Mutations in Recombinational Repair and in Checkpoint Control Genes Suppress the Lethal Combination of srs2Δ With Other DNA Repair Genes in Saccharomyces cerevisiae

Abstract

The SRS2 gene of Saccharomyces cerevisiae encodes a DNA helicase that is active in the postreplication repair pathway and homologous recombination. srs2 mutations are lethal in a rad54Δ background and cause poor growth or lethality in rdh54Δ, rad50Δ, mre11Δ, xrs2Δ, rad27Δ, sgs1Δ, and top3Δ backgrounds. Some of these genotypes are known to be defective in double-strand break repair. Many of these lethalities or poor growth can be suppressed by mutations in other genes in the DSB repair pathway, namely rad51, rad52, rad55, and rad57, suggesting that inhibition of recombination at a prior step prevents formation of a lethal intermediate.
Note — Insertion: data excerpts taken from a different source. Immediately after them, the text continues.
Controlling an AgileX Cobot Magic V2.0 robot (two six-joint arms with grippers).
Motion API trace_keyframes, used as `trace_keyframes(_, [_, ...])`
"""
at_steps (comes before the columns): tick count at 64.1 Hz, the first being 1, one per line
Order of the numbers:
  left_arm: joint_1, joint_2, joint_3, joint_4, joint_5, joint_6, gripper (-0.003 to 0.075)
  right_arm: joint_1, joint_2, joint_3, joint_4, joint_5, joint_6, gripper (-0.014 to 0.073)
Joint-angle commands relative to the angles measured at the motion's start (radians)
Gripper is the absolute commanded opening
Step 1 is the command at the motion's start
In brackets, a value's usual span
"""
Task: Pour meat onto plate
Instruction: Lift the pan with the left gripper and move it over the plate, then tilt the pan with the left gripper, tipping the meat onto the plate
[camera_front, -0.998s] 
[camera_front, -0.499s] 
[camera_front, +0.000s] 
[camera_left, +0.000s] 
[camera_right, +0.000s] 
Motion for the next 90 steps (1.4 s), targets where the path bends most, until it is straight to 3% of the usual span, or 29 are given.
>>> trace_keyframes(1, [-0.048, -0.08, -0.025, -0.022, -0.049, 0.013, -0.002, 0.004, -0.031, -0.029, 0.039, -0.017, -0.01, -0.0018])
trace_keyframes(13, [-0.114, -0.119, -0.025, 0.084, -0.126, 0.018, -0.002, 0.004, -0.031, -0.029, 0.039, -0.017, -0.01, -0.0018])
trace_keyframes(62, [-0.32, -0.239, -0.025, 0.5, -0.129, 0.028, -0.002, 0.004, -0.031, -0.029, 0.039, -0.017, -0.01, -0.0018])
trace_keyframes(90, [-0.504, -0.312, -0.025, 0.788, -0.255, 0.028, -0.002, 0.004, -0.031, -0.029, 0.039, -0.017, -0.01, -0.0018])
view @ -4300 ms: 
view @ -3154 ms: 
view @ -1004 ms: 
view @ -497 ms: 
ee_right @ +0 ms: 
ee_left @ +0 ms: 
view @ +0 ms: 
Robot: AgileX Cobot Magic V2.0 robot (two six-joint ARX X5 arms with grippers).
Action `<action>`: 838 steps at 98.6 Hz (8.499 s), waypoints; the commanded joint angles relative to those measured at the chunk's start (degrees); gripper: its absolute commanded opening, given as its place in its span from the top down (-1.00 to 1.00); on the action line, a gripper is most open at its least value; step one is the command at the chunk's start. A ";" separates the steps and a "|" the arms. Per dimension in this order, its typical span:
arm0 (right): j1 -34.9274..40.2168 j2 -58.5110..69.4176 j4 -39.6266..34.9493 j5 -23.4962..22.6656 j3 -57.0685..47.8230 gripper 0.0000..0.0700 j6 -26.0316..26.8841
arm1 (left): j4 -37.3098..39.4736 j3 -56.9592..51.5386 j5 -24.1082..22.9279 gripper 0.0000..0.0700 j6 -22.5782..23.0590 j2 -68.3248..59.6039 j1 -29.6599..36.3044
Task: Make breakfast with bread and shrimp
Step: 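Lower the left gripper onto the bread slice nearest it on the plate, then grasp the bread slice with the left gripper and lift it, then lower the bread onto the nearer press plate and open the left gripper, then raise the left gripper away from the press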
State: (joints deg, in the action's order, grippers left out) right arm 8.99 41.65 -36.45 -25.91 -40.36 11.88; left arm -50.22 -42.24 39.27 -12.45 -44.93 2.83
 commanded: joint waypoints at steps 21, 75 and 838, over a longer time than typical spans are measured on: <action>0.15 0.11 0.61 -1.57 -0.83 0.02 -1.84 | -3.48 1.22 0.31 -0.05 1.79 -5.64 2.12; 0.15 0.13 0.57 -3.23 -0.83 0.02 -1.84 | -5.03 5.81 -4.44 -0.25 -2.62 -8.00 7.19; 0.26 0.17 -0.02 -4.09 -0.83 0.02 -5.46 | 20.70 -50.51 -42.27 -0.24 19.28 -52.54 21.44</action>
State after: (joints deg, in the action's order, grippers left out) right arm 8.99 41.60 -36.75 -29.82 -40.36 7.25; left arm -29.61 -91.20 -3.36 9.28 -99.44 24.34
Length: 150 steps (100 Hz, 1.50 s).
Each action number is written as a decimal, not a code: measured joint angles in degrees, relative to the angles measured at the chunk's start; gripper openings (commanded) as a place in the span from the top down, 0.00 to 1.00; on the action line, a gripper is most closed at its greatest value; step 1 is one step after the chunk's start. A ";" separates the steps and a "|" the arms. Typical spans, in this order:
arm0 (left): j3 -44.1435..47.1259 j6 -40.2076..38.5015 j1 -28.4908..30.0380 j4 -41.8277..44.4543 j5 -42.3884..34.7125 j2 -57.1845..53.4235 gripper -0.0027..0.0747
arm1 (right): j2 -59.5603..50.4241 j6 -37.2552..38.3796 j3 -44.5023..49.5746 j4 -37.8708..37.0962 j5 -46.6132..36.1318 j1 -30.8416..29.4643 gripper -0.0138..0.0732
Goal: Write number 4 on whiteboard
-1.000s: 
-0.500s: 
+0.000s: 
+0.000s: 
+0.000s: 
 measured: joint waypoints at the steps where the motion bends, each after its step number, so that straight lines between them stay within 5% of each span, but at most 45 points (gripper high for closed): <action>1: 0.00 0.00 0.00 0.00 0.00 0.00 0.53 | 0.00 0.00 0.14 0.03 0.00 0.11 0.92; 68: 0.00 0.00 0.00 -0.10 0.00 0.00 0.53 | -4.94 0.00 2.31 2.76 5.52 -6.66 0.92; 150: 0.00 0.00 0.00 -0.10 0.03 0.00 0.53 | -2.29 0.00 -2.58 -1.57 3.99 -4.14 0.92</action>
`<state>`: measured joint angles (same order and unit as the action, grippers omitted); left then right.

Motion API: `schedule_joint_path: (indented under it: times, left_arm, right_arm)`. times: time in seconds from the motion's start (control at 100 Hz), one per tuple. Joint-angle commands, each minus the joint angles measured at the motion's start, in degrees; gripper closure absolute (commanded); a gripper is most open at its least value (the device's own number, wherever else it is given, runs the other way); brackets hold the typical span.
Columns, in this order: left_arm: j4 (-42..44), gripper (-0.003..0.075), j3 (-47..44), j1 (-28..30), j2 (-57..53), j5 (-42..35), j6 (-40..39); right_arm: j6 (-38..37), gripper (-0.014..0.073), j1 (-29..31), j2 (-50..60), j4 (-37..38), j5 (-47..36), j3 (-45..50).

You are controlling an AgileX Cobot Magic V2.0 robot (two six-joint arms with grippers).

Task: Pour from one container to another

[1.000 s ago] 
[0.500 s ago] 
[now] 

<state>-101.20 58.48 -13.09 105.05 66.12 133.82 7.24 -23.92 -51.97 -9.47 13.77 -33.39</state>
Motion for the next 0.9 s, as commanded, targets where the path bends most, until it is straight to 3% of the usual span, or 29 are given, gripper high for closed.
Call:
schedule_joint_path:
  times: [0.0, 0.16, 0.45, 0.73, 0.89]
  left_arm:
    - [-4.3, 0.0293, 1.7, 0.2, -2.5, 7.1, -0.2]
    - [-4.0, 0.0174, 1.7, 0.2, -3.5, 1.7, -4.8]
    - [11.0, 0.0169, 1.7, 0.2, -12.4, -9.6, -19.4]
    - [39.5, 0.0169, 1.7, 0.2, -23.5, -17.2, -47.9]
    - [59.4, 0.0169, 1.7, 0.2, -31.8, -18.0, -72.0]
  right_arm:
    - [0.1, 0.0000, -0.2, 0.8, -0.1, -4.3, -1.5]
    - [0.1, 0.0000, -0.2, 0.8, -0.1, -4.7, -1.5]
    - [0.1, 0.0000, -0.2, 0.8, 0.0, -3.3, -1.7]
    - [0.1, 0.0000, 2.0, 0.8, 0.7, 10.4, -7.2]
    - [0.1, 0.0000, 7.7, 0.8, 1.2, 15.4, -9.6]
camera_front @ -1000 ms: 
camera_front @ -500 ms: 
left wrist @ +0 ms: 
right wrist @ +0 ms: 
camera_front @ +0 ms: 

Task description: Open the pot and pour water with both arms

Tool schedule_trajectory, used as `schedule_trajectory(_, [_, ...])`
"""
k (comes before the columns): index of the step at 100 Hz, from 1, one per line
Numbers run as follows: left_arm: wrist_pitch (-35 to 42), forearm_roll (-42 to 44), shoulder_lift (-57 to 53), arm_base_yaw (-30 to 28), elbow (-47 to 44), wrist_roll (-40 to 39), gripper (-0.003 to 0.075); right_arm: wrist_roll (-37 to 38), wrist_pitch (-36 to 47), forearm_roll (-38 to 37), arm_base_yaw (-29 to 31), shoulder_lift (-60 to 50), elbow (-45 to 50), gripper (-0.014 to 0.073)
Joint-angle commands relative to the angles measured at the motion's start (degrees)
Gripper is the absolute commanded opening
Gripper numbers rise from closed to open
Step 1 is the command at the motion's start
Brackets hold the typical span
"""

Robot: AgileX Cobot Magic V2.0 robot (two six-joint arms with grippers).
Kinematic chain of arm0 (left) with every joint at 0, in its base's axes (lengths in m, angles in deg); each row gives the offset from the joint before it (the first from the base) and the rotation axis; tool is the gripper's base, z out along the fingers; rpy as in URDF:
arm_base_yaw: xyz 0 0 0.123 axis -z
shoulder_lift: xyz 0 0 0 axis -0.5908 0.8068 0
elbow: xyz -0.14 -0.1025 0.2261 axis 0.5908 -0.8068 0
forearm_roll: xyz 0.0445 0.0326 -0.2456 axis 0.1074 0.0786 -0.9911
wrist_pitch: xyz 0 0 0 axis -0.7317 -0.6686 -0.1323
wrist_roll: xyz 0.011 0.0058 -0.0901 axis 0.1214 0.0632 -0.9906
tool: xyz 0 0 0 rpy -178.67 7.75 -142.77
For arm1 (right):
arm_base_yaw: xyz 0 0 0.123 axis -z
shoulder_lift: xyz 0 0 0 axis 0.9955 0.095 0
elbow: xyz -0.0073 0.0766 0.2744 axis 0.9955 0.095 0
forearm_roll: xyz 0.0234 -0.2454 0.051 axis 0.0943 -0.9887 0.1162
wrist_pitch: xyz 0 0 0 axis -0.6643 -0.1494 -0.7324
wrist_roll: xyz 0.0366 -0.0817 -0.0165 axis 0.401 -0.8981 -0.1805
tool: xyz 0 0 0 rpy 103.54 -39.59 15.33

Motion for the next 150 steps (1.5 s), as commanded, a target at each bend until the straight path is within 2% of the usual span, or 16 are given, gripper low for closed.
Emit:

Lethality of the srs2Δ rad54Δ and srs2Δ rdh54Δ double mutants can also be rescued by mutations in the DNA damage checkpoint functions RAD9, RAD17, RAD24, and MEC3, indicating that the srs2 rad54 and srs2 rdh54 mutant combinations lead to an intermediate that is sensed by these checkpoint functions. When the checkpoints are intact the cells never reverse from the arrest, but loss of the checkpoints releases the arrest. However, cells do not achieve wild-type growth rates, suggesting that unrepaired damage is still present and may lead to chromosome loss.